Los hombres asintieron a las palabras de Blecan. Lesso pensó que, igual que en su aldea de Arán, aquel lugar no era un pueblo unido; cada uno buscaba los propios intereses. Los de las antiguas familias estaban anclados en el pasado y sólo apoyarían a la familia de Nicer si se les restituían sus privilegios perdidos en tiempos de Lubbo.
Finalmente, Tilego y Blecan comenzaron a trazar el plan de la batalla, olvidando sus rencillas. Repartieron entre los albiones las armas que habían bajado por el acantilado. Tiempo atrás, Lubbo había retirado todo lo que pudiera suponer una merma a su poder y había requisado las armas de la ciudad.
La noche había transcurrido larga y agitada, Ablón y Éburro habían traído algunos alimentos y los repartieron: pan de bellotas, queso de oveja y una bebida fermentada. Cuando finalizaron la escasa cena, Abato habló:
—Debemos irnos, muy posiblemente habrá un registro en la ciudad buscando a los soldados de la guardia, cualquiera que falte de su casa será sospechoso.
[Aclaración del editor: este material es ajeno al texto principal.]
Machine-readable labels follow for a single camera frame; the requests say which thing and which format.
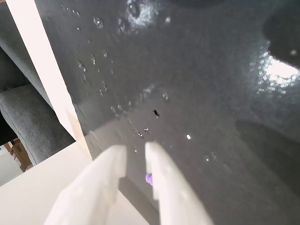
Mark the grey fabric sofa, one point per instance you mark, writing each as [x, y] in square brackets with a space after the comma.
[23, 112]

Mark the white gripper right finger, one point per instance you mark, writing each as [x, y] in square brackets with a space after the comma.
[173, 194]

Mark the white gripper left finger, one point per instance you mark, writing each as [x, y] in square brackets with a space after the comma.
[93, 187]

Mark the black table mat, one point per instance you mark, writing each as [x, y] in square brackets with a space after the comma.
[187, 82]

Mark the purple pen grip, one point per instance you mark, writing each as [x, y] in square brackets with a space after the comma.
[149, 178]

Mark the brown cardboard box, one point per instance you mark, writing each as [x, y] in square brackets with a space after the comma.
[20, 152]

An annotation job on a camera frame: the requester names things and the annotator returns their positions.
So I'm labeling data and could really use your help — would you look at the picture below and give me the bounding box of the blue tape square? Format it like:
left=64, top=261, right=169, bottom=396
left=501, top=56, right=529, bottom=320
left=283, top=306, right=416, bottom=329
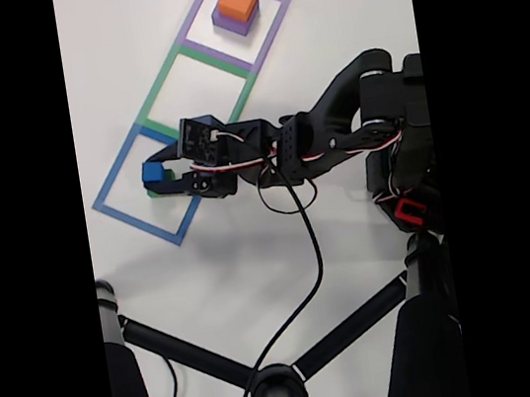
left=80, top=111, right=231, bottom=258

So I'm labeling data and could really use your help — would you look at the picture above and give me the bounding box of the large purple block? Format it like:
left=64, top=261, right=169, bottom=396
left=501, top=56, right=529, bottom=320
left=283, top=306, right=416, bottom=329
left=209, top=0, right=265, bottom=41

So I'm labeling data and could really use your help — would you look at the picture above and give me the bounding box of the red table clamp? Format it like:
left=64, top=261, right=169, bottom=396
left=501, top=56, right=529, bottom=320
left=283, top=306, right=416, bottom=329
left=391, top=194, right=430, bottom=230

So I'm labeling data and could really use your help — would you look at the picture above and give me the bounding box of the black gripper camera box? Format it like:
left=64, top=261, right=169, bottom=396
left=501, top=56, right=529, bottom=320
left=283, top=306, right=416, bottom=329
left=173, top=111, right=234, bottom=170

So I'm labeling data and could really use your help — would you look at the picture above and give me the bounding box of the small blue block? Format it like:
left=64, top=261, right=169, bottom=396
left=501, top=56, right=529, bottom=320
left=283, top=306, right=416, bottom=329
left=139, top=160, right=168, bottom=186

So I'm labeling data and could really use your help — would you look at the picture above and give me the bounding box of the purple tape square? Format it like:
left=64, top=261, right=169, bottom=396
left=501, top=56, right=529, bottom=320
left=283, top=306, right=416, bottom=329
left=173, top=0, right=302, bottom=84

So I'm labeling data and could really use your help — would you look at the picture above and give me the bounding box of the green tape square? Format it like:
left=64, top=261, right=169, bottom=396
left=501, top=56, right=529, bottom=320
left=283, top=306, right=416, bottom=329
left=128, top=30, right=266, bottom=146

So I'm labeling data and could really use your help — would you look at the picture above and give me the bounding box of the green block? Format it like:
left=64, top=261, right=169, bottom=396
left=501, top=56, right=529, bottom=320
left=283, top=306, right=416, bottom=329
left=143, top=168, right=180, bottom=200

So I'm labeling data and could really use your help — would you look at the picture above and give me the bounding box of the thick black cable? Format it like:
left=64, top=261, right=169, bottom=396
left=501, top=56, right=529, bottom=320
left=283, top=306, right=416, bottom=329
left=190, top=161, right=344, bottom=397

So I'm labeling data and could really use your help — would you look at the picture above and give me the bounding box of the red white servo wire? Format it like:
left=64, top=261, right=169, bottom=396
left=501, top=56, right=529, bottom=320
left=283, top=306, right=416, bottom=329
left=184, top=102, right=411, bottom=181

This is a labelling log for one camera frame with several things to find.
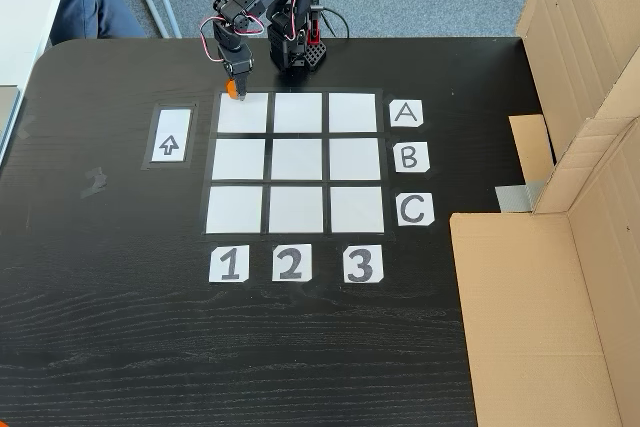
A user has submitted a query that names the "paper sheet letter A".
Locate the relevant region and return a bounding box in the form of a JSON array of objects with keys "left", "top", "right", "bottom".
[{"left": 389, "top": 100, "right": 425, "bottom": 128}]

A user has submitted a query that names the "red black bar clamp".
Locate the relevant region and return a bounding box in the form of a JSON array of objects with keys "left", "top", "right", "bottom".
[{"left": 306, "top": 0, "right": 324, "bottom": 46}]

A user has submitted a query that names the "brown cardboard panel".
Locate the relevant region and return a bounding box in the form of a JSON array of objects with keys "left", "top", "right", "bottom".
[
  {"left": 449, "top": 116, "right": 640, "bottom": 427},
  {"left": 508, "top": 0, "right": 640, "bottom": 213}
]

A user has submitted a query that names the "black power cable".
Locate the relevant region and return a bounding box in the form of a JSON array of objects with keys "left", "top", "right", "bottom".
[{"left": 319, "top": 6, "right": 351, "bottom": 41}]

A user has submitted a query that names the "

Hay que dar sensación de normalidad.
Por distintos túneles se fueron retirando; los hombres de Tilego, Goderico y los muchachos se acostaron sobre la blanca arena de la cueva. Lesso durmió soñando en sus batallas, Fusco tuvo un sueño muy inquieto: en él, un ser extraño, mitad hombre, mitad pez, le quitaba la espada que había encontrado en los túneles del mar.
Uma y Vereca atravesaron los túneles, logrando salvar la vigilancia de los guardias. Aparecieron en la casa de las mujeres muy agitadas contándome las nuevas. Verecunda no cabía en sí de gozo al haber visto a su esposo Goderico.
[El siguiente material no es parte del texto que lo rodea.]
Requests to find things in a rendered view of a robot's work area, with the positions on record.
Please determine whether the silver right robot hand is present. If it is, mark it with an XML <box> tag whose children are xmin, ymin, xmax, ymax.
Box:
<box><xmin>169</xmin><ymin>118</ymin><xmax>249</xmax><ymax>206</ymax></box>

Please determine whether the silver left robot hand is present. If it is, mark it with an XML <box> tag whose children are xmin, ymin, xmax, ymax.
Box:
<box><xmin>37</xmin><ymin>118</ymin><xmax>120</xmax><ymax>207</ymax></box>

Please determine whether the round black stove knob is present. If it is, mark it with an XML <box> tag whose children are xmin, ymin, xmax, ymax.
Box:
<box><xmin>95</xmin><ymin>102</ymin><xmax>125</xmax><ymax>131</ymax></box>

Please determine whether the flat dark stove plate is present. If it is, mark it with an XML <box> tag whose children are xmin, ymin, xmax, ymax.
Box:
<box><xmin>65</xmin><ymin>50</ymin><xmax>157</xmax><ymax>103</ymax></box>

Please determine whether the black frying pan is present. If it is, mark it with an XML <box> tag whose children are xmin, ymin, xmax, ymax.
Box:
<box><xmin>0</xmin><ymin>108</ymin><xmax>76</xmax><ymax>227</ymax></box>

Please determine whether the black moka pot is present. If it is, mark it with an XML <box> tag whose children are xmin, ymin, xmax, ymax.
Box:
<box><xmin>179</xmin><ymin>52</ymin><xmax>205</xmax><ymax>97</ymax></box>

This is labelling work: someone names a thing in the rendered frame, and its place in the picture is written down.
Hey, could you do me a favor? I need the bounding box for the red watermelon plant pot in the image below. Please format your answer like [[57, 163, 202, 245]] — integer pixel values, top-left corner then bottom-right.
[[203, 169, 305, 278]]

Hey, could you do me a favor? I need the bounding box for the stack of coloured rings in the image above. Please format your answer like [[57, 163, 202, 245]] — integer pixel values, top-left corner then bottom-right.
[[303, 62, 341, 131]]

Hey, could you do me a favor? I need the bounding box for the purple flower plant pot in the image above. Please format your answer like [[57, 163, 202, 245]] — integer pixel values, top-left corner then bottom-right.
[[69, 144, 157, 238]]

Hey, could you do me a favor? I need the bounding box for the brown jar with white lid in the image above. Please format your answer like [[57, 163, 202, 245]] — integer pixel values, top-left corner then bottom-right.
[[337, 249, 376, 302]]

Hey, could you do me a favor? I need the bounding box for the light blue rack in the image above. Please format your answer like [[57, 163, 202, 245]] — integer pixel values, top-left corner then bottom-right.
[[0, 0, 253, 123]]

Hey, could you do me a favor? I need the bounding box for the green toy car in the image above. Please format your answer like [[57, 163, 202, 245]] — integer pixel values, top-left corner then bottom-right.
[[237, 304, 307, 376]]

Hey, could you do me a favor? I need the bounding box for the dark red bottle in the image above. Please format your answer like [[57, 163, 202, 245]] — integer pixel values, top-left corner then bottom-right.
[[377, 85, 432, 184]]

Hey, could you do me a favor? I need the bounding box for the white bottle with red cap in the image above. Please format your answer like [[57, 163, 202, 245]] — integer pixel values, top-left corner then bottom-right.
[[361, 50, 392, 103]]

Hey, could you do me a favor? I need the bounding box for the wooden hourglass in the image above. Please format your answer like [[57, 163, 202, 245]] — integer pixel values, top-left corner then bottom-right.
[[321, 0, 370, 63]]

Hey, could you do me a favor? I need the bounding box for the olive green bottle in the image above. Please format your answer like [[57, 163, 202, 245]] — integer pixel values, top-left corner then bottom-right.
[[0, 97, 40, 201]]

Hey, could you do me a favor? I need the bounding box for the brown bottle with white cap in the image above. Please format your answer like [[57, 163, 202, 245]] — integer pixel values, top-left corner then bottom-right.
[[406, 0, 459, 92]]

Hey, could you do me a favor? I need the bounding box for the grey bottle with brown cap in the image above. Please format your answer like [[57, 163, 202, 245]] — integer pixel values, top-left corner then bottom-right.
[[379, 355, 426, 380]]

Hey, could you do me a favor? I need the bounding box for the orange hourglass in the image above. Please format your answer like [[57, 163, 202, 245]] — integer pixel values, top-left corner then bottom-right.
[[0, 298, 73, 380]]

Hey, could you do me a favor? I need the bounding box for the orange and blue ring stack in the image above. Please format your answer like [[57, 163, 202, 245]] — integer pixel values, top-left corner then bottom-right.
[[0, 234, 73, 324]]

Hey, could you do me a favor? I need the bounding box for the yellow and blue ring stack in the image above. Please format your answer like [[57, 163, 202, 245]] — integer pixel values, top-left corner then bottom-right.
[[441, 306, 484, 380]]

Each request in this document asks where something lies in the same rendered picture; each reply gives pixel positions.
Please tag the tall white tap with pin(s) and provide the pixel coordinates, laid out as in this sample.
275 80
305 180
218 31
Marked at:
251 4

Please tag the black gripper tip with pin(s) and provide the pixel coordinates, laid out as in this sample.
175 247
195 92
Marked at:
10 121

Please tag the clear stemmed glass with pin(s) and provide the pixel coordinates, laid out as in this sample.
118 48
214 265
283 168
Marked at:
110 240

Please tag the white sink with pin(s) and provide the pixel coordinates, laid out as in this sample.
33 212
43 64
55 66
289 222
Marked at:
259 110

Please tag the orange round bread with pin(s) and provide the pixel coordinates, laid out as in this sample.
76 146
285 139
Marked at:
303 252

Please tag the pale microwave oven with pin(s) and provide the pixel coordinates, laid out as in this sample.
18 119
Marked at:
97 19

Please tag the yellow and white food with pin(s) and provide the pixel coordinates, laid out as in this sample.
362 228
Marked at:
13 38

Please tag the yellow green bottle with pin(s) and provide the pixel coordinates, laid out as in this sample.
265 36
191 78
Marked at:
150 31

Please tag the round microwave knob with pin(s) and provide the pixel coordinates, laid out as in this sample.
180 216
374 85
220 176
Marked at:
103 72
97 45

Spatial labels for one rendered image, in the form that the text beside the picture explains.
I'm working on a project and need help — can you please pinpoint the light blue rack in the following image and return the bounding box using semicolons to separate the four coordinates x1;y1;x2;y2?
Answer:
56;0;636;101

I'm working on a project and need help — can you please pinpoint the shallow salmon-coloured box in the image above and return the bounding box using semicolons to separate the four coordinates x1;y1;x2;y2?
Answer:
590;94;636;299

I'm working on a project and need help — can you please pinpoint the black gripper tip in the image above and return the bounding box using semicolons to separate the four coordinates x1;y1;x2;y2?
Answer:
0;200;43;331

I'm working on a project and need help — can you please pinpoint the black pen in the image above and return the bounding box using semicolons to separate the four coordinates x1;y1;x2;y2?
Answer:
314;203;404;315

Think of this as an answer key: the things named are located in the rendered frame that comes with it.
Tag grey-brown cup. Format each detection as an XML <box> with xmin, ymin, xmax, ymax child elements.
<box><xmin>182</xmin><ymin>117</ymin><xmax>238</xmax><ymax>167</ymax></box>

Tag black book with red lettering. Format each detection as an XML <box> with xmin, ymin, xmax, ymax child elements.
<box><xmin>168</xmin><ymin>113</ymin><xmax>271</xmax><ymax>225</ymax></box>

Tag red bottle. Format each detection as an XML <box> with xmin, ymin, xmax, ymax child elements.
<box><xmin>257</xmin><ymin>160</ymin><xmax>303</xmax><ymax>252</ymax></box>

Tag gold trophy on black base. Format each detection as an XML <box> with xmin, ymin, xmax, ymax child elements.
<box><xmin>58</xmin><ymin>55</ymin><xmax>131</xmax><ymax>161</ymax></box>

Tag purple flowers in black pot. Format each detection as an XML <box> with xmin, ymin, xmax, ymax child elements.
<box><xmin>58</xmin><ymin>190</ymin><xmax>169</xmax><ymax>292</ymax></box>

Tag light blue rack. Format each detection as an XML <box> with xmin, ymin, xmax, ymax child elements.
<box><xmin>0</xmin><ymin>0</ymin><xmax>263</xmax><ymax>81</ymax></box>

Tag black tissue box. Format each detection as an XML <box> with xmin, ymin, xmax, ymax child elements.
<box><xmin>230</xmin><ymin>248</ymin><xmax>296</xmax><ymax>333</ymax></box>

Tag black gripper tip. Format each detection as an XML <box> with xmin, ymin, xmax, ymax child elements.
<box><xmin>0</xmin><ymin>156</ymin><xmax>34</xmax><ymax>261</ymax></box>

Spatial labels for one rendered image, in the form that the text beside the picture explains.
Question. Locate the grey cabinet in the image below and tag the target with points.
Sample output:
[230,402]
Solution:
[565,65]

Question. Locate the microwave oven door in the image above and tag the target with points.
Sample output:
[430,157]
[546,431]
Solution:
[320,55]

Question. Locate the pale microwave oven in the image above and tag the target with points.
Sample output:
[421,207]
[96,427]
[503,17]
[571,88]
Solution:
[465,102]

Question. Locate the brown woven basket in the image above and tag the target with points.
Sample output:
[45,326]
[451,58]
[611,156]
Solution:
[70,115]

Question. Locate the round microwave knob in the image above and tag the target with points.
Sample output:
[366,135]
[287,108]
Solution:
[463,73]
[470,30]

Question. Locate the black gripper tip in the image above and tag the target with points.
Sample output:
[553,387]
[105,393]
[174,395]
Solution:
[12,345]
—He oído a Tilego que Aster entrará esta noche.
Al oír su nombre, el corazón me latió más deprisa. ¡Cuánto tiempo transcurrido desde que curé sus heridas en el bosque! Quizá ya no se acordase de mí, quizá me había ya olvidado. Pensé también en Enol, ¿habría muerto? Presentía que no era así, que mi historia y su historia seguían paralelas e inconclusas; que en algún lugar nos volveríamos a encontrar. Después me fijé en el rostro de Vereca, siempre rojizo, que ahora mostraba un color grana, y sus ojos eran brillantes.
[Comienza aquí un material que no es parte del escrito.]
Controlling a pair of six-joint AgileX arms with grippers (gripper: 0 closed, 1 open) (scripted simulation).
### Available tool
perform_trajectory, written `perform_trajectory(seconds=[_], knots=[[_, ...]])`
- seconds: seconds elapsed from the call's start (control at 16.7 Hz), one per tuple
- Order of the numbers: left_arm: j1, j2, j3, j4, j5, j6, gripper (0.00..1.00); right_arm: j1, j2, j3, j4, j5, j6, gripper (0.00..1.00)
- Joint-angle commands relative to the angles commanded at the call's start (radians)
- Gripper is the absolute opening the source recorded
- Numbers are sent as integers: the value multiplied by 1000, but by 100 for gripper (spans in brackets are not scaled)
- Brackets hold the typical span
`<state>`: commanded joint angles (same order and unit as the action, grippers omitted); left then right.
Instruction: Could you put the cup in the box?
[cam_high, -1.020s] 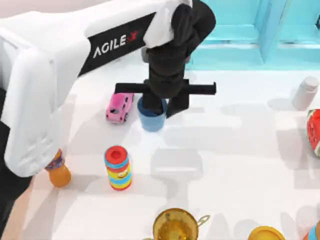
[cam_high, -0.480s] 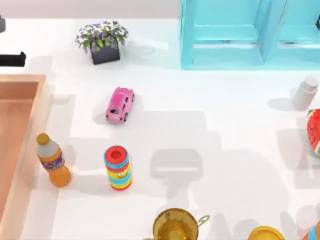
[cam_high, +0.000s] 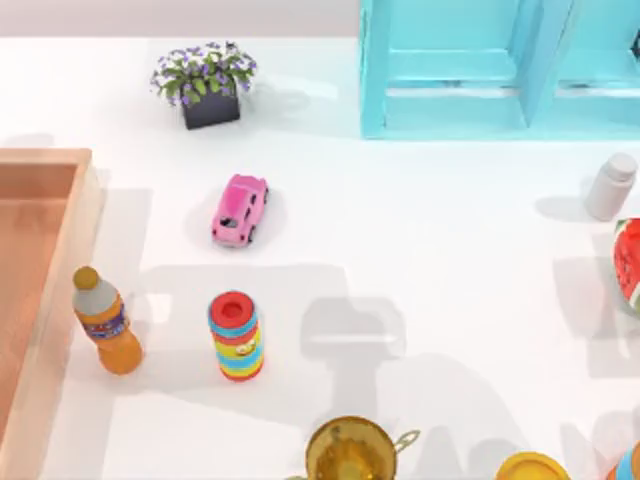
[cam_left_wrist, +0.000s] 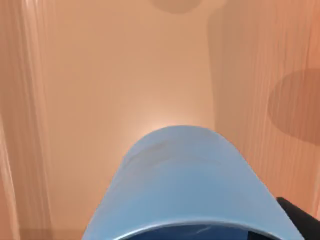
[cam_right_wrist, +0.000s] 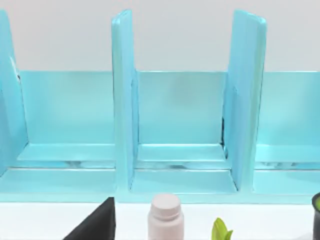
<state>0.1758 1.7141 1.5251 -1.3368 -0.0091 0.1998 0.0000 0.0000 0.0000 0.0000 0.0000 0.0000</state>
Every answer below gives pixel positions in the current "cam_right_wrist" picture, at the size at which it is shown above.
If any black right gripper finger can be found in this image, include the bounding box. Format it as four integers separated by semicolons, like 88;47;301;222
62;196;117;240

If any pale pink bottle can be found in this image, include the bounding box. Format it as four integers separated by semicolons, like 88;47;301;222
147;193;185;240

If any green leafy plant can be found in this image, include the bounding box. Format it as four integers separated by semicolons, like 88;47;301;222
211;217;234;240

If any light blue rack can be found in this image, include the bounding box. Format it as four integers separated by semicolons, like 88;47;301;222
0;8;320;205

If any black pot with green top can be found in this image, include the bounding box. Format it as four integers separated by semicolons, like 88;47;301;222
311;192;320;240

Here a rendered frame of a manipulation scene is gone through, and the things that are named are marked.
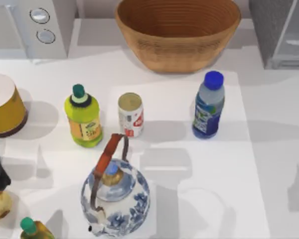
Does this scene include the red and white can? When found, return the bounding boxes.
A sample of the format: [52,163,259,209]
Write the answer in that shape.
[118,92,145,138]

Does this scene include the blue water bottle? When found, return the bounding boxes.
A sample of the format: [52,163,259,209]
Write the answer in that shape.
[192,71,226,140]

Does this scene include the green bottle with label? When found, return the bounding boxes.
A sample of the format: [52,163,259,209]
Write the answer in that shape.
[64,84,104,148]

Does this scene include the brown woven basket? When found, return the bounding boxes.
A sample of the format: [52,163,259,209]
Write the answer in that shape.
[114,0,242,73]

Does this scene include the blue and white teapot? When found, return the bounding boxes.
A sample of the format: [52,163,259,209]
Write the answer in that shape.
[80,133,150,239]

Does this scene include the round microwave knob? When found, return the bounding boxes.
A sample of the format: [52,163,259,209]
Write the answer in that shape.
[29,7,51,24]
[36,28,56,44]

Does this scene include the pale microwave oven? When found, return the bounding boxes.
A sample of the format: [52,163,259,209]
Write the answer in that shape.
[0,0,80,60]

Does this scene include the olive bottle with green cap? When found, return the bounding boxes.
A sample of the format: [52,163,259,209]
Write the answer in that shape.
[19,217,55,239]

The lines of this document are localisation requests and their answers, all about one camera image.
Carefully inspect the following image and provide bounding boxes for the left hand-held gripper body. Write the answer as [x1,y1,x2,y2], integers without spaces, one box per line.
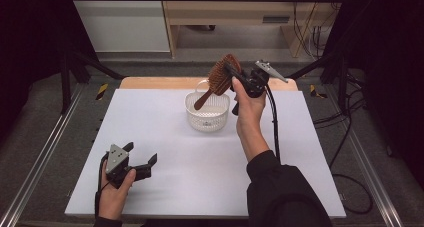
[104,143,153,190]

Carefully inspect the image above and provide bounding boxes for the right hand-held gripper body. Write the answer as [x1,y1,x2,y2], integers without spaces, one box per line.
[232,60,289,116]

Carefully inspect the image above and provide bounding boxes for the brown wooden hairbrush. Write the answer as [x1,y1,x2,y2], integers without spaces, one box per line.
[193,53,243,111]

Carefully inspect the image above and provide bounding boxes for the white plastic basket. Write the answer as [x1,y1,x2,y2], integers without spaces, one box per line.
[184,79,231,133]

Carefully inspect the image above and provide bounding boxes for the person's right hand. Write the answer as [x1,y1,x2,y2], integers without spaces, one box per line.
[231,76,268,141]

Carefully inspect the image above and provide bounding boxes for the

—He visto a Goderico —dijo—, está vivo. Ha sobrevivido a Montefurado.
Me alegré por ella, y la abracé cogiéndole los hombros y besando sus mejillas.
—¿Dónde está ahora?
—Está con los hombres que planean atacar Albión; Uma llamó a los cristianos, ya sabes, a Abato, Éburro y Ablón. Preparan el ataque para la próxima noche.
Siguieron contándome noticias y las horas transcurrieron casi sin sentir. En la ciudad se oía el toque de queda de la guardia y soldados corriendo por las calles y revisando las casas. Después el sueño nos venció y descansamos unas horas.
Cuando la casa de las mujeres se hubo levantado, oímos una campana sonando en el patio del impluvio. Ulge nos convocó a todas. Nos reunieron en torno al lugar donde solíamos lavar la ropa. Ulge habló.
—Ocurren sucesos muy graves en la ciudad —dijo.
En su expresión brillaba, más que la preocupación, la esperanza. Yo pensé en Lera; después de su muerte Ulge se mostró hundida, se sabía culpable por su colaboración con Lubbo. Ulge, de alguna manera, quería a las mujeres del gineceo; nos consideraba como algo propio. La bondad de Lera le había hecho apreciarla, había sentido en su muerte la crueldad y la injusticia. Ulge siguió hablando:
—Los rebeldes intentan atacarnos. No saldréis al mar, las que tienen trabajo en palacio iréis allí; pero el resto hilaréis la lana y permaneceréis en la casa de las mujeres. Temo que si empieza la lucha pueda haber problemas por las calles. No quiero que salgáis de aquí.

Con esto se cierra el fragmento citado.